Binding of [3H]saxitoxin to the voltage-dependent Na channels and inhibition of 22Na influx in bovine adrenal medullary cells.

The binding characteristics of [3H]saxitoxin and its binding site were examined in bovine adrenal medullary cells. These cells showed a specific binding of [3H]saxitoxin which was saturable and reversible. Scatchard analysis showed a single class of high-affinity binding sites with an equilibrium dissociation constant of 5.8 nM and a maximum binding capacity of 427.2 fmoles/10(7) cells (124.2 fmoles/mg of cell protein).
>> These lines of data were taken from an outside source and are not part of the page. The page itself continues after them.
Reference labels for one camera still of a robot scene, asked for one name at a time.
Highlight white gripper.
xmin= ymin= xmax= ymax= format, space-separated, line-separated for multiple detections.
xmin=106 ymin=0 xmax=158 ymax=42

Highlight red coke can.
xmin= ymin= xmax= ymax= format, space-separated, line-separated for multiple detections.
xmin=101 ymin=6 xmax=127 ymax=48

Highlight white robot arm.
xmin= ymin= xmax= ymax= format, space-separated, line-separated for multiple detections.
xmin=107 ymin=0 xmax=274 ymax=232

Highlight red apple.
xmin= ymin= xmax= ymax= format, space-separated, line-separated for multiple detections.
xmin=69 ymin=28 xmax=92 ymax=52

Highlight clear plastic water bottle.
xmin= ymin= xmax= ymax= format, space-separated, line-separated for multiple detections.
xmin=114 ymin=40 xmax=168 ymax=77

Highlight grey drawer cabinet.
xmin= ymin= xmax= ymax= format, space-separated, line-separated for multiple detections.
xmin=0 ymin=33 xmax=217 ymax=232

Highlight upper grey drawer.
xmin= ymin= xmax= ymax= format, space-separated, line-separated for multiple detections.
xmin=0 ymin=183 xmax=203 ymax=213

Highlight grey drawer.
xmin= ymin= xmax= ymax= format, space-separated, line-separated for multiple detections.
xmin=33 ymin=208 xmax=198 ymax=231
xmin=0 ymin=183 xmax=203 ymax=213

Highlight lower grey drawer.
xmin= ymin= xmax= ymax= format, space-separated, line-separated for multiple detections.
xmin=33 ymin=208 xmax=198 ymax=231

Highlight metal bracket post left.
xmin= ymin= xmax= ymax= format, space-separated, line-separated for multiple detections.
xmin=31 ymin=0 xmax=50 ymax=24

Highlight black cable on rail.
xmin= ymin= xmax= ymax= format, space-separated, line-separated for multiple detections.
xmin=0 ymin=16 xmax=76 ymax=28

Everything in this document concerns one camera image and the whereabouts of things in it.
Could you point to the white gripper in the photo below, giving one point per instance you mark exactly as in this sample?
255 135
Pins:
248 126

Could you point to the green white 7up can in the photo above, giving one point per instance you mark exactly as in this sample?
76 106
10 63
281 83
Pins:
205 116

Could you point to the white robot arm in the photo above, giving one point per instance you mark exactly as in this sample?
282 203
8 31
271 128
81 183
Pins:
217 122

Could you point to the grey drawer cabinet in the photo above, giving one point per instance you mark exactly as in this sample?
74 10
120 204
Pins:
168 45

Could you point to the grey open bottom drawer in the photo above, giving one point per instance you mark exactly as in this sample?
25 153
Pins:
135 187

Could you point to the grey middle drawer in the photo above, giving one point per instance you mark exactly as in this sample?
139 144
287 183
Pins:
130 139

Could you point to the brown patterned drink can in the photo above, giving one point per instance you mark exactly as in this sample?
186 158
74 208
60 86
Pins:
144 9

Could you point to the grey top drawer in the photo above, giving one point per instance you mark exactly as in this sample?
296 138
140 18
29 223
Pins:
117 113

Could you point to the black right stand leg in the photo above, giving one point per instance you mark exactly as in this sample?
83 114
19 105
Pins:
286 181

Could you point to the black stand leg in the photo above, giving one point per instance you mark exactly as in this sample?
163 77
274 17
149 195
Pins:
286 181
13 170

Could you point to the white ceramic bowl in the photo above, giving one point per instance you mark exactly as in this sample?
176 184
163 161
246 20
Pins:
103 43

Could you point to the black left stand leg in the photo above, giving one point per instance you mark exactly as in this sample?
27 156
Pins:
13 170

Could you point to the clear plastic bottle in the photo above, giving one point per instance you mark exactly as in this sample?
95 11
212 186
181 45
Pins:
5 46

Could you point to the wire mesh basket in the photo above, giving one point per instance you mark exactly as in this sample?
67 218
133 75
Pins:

A Hill plot revealed that there were no co-operative interactions among the binding sites. Unlabeled saxitoxin inhibited the specific binding of [3H]saxitoxin as well as veratridine-induced 22Na influx with a similar potency as did tetrodotoxin. However, veratridine, aconitine and scorpion venom, at concentrations that increased 22Na influx, did not inhibit [3H]saxitoxin binding. These results indicate that saxitoxin binds to a specific site on voltage-dependent Na channels and inhibits the influx of 22Na. [3H]Saxitoxin would be useful for the detailed analysis of voltage-dependent Na channels in adrenal medullary cells.